The addition of magnetic nanoparticles gives unique properties to hydrogels. Magnetic-sensitive gels have various applications in targeted drug delivery, separation, and sensing. One of the most advantageous aspects of using magnetic nanoparticles is their ability to respond to remote control by an external magnetic field. Microgels loaded with magnetic nanoparticles enhance control in magnetic resonance imaging. In addition, these materials change the rate of hydrogel swelling in the magnetic field. In this study, we report a novel type of magnetite nanocomposite based on poly (acrylamide-co-acrylic acid) hydrogel by simple, cost effective, and eco-friendly process in a viscous medium containing glycerol at room temperature. For this purpose, first, Fe₃O₄ nanoparticles were synthesized through sedimentation process. The final nanocomposite was efficiently obtained in a short reaction time under ultrasonic irradiation at room temperature and the absence of chemical initiator.
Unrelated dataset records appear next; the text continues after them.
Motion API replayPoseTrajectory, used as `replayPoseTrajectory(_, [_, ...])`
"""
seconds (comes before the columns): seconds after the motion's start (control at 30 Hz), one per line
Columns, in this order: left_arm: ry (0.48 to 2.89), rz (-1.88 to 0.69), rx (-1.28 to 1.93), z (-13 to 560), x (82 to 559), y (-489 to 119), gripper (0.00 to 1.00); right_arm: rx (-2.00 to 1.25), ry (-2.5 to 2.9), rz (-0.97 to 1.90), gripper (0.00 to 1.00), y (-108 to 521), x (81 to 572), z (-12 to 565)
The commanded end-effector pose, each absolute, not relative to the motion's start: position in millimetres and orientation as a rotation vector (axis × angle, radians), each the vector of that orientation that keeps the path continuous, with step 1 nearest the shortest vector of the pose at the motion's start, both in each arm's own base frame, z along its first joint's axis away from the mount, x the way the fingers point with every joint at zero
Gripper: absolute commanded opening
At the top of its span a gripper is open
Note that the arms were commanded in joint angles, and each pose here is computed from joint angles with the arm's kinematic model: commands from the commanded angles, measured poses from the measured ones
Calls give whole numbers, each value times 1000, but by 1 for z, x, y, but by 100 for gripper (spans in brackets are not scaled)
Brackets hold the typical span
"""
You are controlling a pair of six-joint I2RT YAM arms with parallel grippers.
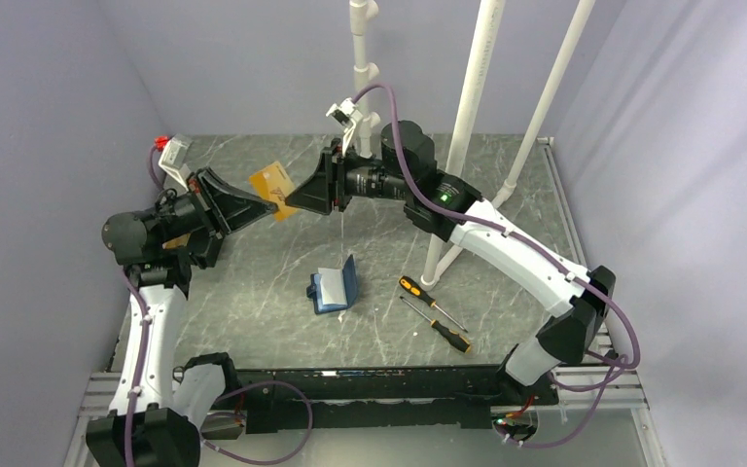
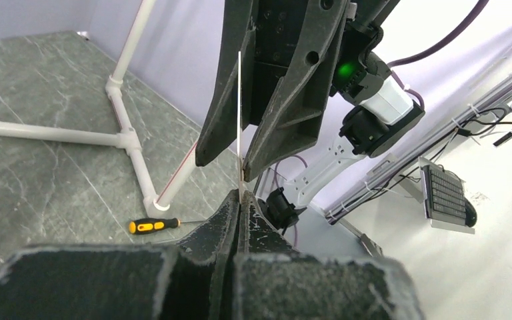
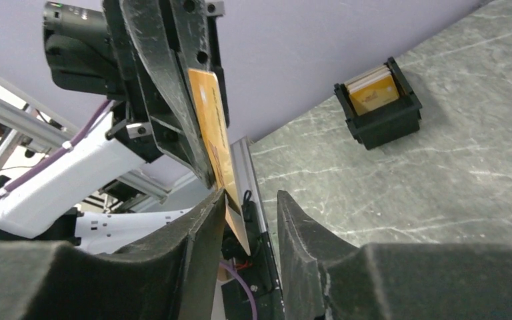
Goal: Put the credit cards into the card holder
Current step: Insert the credit card into the card holder.
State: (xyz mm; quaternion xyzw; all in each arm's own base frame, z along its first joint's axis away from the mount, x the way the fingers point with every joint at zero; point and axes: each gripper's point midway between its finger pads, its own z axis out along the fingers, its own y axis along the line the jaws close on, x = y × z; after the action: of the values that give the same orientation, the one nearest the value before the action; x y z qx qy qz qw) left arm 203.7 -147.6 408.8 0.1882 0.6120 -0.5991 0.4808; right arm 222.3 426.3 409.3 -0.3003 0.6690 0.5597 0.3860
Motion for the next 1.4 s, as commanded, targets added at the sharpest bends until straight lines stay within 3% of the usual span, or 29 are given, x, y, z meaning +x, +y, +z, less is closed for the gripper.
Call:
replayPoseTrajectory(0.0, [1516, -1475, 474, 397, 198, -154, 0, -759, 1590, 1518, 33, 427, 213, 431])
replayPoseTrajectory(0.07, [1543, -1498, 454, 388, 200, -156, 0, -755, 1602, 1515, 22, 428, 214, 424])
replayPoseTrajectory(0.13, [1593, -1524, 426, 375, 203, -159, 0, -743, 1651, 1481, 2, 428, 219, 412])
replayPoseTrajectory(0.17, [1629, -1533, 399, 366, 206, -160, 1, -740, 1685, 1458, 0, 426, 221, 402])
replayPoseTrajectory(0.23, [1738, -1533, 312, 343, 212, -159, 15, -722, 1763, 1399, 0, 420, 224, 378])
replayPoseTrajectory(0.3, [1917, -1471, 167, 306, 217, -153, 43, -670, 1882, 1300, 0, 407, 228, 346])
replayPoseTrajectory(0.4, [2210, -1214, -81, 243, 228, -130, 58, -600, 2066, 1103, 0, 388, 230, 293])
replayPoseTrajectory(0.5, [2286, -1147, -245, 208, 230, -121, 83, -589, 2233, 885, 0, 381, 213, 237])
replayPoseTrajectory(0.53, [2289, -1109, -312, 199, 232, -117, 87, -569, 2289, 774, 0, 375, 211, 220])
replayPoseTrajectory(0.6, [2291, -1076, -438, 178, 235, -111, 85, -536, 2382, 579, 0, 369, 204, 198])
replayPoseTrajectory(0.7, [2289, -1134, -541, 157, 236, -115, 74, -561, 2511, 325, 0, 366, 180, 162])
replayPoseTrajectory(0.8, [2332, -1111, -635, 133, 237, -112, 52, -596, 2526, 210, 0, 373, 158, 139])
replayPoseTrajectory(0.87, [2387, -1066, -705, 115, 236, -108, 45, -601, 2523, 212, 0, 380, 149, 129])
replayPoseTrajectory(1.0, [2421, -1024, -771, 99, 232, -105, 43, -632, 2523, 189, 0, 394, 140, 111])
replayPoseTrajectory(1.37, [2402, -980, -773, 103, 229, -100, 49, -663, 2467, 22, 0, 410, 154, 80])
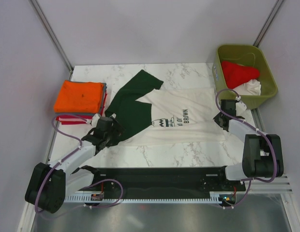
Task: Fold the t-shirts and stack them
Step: Fold the tshirt
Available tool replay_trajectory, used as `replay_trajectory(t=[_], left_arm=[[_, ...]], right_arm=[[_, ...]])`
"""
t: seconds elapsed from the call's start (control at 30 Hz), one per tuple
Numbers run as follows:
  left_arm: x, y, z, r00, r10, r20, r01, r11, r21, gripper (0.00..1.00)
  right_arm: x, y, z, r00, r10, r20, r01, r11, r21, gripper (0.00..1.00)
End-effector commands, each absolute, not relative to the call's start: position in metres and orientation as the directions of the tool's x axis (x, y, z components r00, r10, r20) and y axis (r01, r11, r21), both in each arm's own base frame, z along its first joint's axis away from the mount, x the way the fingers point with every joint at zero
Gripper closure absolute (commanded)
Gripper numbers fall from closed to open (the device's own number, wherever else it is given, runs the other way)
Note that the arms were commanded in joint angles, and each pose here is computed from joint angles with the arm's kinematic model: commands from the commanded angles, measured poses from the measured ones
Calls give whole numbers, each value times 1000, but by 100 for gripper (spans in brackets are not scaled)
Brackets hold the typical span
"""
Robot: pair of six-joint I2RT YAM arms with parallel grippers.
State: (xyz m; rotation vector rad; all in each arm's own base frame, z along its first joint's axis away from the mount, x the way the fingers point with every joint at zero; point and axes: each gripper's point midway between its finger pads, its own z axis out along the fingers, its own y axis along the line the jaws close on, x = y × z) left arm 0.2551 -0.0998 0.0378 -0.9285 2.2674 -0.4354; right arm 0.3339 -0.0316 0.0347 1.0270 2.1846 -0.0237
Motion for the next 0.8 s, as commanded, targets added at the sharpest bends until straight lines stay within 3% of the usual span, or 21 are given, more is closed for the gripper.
replay_trajectory(t=[0.0, 0.53, 0.57, 0.7, 0.77], left_arm=[[234, -80, 18, -533, -732, -425, -596, 681, -425, 0], [219, -65, 18, -512, -737, -441, -631, 671, -389, 0], [220, -65, 19, -514, -733, -445, -627, 675, -389, 0], [229, -68, 34, -543, -685, -485, -566, 726, -392, 0], [237, -72, 51, -557, -653, -513, -512, 756, -408, 0]], right_arm=[[353, -42, 66, -323, 667, -671, 687, 653, 318, 100], [359, -49, 69, -257, 689, -678, 722, 603, 339, 100], [360, -48, 71, -255, 689, -678, 720, 604, 343, 97], [360, -50, 82, -244, 670, -701, 702, 621, 349, 46], [359, -50, 95, -228, 653, -722, 674, 641, 367, 44]])
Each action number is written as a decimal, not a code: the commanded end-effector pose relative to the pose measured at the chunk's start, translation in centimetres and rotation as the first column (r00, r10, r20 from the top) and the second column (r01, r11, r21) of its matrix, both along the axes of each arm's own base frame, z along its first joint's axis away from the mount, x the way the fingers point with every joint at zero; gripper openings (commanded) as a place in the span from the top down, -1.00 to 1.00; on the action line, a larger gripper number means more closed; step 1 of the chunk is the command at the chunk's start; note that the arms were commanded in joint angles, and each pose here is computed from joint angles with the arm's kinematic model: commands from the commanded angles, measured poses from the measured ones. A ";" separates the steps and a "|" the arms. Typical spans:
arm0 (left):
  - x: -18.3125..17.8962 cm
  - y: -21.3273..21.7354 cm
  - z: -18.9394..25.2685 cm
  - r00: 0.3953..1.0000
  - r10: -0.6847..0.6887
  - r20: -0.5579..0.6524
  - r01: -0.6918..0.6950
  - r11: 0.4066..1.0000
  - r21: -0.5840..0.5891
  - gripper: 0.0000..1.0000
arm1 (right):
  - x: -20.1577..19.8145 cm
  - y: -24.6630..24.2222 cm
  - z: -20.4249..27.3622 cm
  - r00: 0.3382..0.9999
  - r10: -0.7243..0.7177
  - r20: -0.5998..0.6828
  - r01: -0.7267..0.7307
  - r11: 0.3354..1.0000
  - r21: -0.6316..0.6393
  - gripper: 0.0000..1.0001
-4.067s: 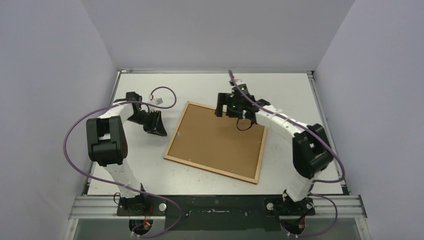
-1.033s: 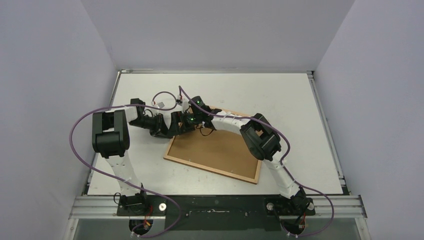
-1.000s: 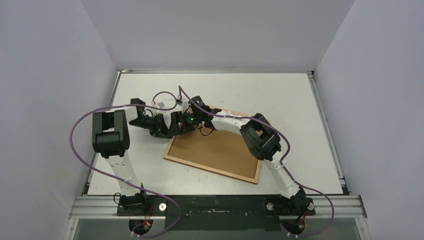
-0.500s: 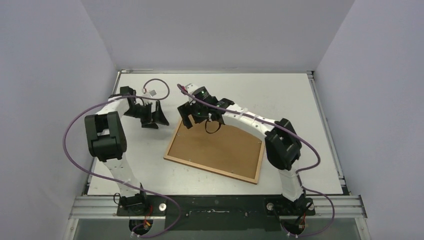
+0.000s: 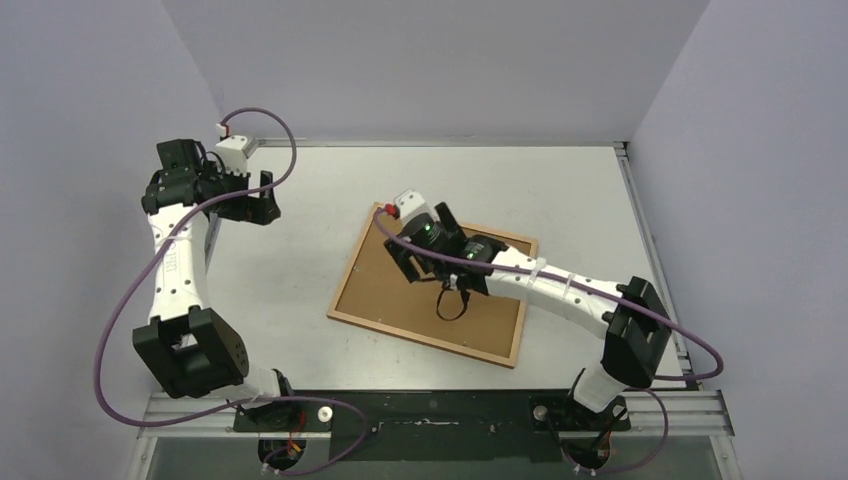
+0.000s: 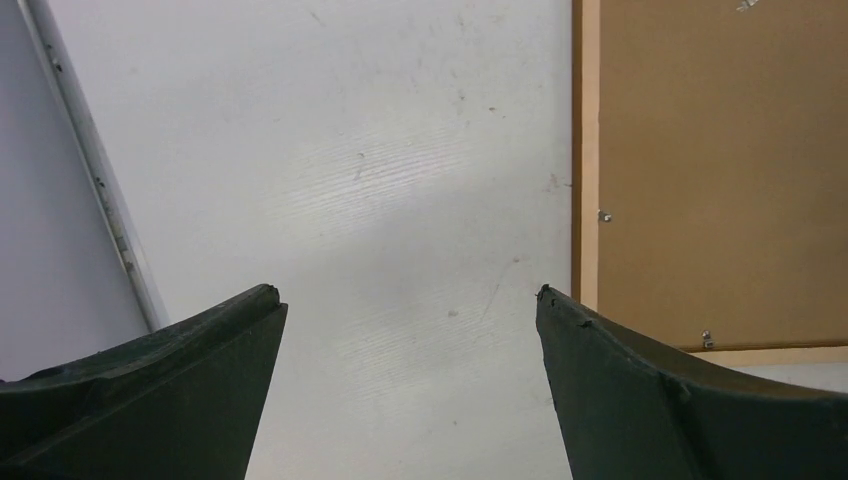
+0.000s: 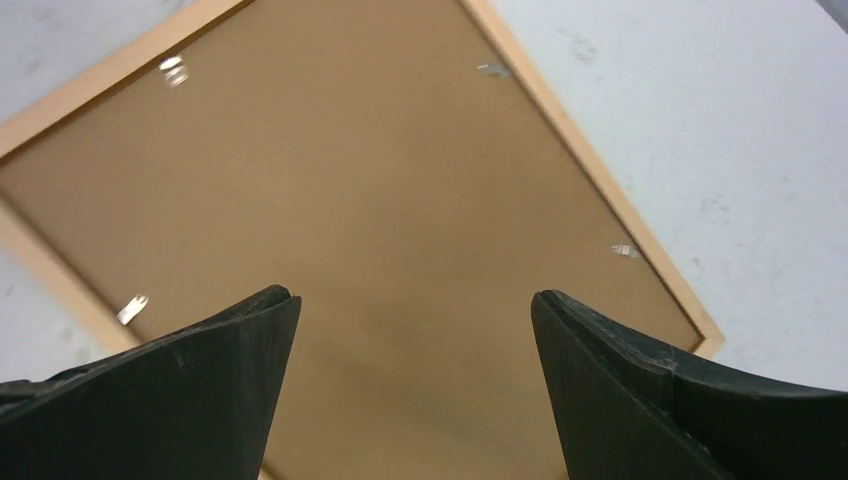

The SEM images show a uniform distribution of Fe₃O₄ nanoparticles in the hydrogel matrix with a morphology similar to cubic crystalline lattices. The swelling behavior of the prepared magnetite nanocomposites were investigated in three different mediums and showed a fast initial swelling followed by a mild increase until attaining equilibrium. The highest and the lowest swelling was obtained in pure water and under pressure, respectively. Also, the absorption and release of two drugs, fluvoxamine and ciprofloxacin, were studied in a phosphate buffer solution at 37 °C to investigate the efficiency of entitled sonochemical prepared hydrogel nanocomposite in drug delivery field.

磁性纳米粒子的添加赋予水凝胶独特的性能。磁敏凝胶在靶向药物的输送，分离和传感方面具有多种应用。使用磁性纳米颗粒的最有利方面之一是其响应外部磁场对远程控制的能力。装有磁性纳米颗粒的微凝胶可增强磁共振成像的控制能力。另外，这些材料改变了水凝胶在磁场中的膨胀速率。在这项研究中，我们报告了一种新型的磁铁矿纳米复合材料，它是在室温下在含有甘油的粘性介质中，通过简单，经济高效且环保的工艺，基于聚（丙烯酰胺-丙烯酸）水凝胶制成的。为此，首先是Fe ₃ O ₄通过沉淀过程合成了纳米颗粒。在室温下在超声辐射下且不存在化学引发剂的情况下，在短的反应时间内有效地获得了最终的纳米复合材料。SEM图像显示出Fe ₃ O ₄的均匀分布水凝胶基质中的纳米颗粒具有类似于立方晶格的形态。在三种不同的介质中研究了制备的磁铁矿纳米复合材料的溶胀行为，并显示出快速的初始溶胀，然后缓慢增加直至达到平衡。在纯水中和在压力下分别获得最高和最低的溶胀。另外，在37°C的磷酸盐缓冲溶液中研究了氟伏沙明和环丙沙星这两种药物的吸收和释放，以研究标题为声化学制备的水凝胶纳米复合材料在药物输送领域的效率。